Cheynes Beach & Waychinicup NP, WA
Days 25-29: 29th Sept - 3rd Oct
(5347km)
Why this place? Yet again, Finding Australian Birds is guiding us ... and guiding us well!
Putting ourselves in areas where there are good birds nearly always means we’ll be in natural places. And that means native plants and insects too!
The Big 3
Cheynes Beach ... and particularly the bush close to the caravan park ... is famous for WA’s “big 3 skulkers”: Western Whipbird, Noisy Scrub-bird, and Western Bristlebird.
Why “skulkers”? They rarely fly. They rarely leave the dense bushes ands grasses of their habitat. They don’t gather in flocks. So from a twitcher’s perspective, they’re hiding. Skulking, even. But they have to communicate with one another somehow … they call. Loudly, distinctively, and often. So ‘bird-watching’ for skulkers is really all about ‘bird-listening’.
The Noisy Scrub-bird and Western Bristlebird are endangered, shy and elusive, and have VERY restricted distributions. The Western Whipbird is a little more secure, and a little more widespread, but still notoriously timid and cryptic.
The Noisy Scrub-bird was thought to be extinct, having not been sighted since 1920. However, in 1961 it was rediscovered in Two Peoples Bay (just 20km west from Cheynes Beach). From just 100 birds, there are now thought to be 1500 birds. Still endangered, but with several nature reserves established specifically to protect their habitat, perhaps they stand a chance.
Rare birds, found in only a small patch of the country, living in impenetrable bush … we couldn’t pass up the challenge.
Cheynes Beach
Cheynes Beach faces north. It is a sheltered bay, popular for fishing, boating and swimming. In good weather, anyway.
We booked into Cheynes Beach Caravan Park for 4 nights. When I made our booking online last week I did mention that we were coming for the birds, and not for the fishing, boat ramp, TV room or the swings. And the park owners were wonderfully accommodating. They reserved us a secluded, quiet site in a far-flung corner of the park ... just metres from the skulkers’ known territories!
It was therefore no surprise to find other twitchers prowling the heath. In twos and threes, and wearing inconspicuously-coloured clothing, middle-aged people can be seen creeping about with binoculars and rather large cameras. Oh yes, that’s us! But for a change, we are not the only ones.
The caravan park also provided us with our best view yet of another WA endemic - the Red-eared Firetail.
So on Saturday afternoon, as the caravan park crowd gathered around a TV in the camp kitchen to watch West Coast defeat Collingwood, Paul and I were searching the heath for little brown birds.
Twitching success!
By Day 2 we had seen all three birds! Well, we had glimpsed all three, but that’s about as good as it gets with the skulkers.

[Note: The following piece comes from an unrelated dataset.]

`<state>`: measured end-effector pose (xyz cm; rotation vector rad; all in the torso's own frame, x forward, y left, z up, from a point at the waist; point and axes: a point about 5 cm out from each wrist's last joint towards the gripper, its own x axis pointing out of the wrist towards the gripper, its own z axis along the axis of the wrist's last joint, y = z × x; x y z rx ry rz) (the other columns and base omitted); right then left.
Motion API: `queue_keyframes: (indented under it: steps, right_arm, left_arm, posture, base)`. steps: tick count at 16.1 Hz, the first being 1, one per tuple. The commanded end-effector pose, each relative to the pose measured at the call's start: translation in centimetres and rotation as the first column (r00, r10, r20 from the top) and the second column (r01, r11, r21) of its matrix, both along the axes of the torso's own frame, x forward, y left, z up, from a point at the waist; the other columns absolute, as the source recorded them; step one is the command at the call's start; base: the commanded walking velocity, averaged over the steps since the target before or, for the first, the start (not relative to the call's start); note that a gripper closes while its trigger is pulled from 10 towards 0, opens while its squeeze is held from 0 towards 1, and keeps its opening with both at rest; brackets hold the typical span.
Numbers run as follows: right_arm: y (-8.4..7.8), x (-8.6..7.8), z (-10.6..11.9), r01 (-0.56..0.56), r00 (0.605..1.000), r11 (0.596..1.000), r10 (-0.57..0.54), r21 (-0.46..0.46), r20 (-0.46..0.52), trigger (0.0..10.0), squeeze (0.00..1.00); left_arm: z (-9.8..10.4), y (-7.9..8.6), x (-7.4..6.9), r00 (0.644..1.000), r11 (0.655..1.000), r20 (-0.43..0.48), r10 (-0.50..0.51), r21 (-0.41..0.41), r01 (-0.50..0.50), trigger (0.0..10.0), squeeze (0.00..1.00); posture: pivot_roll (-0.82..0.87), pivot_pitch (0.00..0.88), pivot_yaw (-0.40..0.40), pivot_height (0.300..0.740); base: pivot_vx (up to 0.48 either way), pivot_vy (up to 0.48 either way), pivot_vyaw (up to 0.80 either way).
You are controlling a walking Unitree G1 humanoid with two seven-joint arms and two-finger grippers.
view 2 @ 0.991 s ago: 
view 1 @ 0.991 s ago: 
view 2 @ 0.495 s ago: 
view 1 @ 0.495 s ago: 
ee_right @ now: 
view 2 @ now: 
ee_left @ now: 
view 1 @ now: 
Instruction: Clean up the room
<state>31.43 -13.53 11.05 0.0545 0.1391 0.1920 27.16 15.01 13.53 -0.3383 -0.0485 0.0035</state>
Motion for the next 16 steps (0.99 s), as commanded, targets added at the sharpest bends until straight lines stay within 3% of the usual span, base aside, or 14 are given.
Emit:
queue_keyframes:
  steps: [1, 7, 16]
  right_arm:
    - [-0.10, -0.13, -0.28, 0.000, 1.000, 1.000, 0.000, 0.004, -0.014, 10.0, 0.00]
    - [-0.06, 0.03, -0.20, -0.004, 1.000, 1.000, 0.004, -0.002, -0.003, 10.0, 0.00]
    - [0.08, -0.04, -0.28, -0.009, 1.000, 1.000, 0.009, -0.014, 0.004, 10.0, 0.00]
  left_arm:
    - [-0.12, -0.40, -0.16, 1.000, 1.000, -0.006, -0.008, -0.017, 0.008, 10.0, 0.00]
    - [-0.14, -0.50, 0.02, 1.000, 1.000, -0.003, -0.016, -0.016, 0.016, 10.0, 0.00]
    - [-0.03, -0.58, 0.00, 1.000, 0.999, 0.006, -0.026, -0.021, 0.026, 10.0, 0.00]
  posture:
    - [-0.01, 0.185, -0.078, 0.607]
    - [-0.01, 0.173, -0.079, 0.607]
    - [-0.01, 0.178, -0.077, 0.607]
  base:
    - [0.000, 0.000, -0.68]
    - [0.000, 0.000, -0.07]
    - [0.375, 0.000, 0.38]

Well, I had glimpsed the Noisy Scrub-bird. Paul was a little less lucky. Here’s how it happened …
FAB provides more tips for finding Noisy Scrub-birds than they do for any other species. Here’s a copy of the much-thumbed pages in our little guide …
And here’s the photo we took … yep, right spot!
Day 2, 5:30am and we’re in position. Watching, waiting, listening. Nothing. Nothing but our optimism, that is. 6:14am and I whisper “how long do we wait?” Paul pulls out his phone to check the time … and right at that moment I see the bird dash across the road! Paul looks up just in time to see a vague dark shape vanish into the bushes. Happy Kerri, less happy Paul. And, of course, no photo. My reflexes were not up to the challenge.
Waychinicup
Waychinicup National Park flanks the caravan park and we didn’t have to go far before we started seeing plants we’d seen nowhere else. This is the very definition of ‘botanical diversity’ ... you travel just an hour down the road and there is a whole array of new plants.
A short drive through the national park to the southern side of the point there is a beautiful river inlet and campground. This would have been a more scenic place to camp ... but would we have found the skulkers??
Sunday was actually quite warm, and finally insects are starting to appear. Not just any boring insects either. Dozens of Flower Wasps, many flying and feeding in couplets, swarmed around the flowering grass trees. Species identification will have to wait … too much more to see!
And then there’s the small excursion we made into the bay at Albany. Again following a tip in FAB, we went in search of migratory shorebirds. Tiny dots in the distance. Low, low tide. Oozy mud and sand for what seemed kilometres. And we couldn’t resist the temptation.
With more than one eye on the incoming tide, we squelched our way out to investigate. Sightings of several species of migratory shorebirds, no doubt just returned from Siberia, reminded us how trivial our short walk was in the overall scheme of things.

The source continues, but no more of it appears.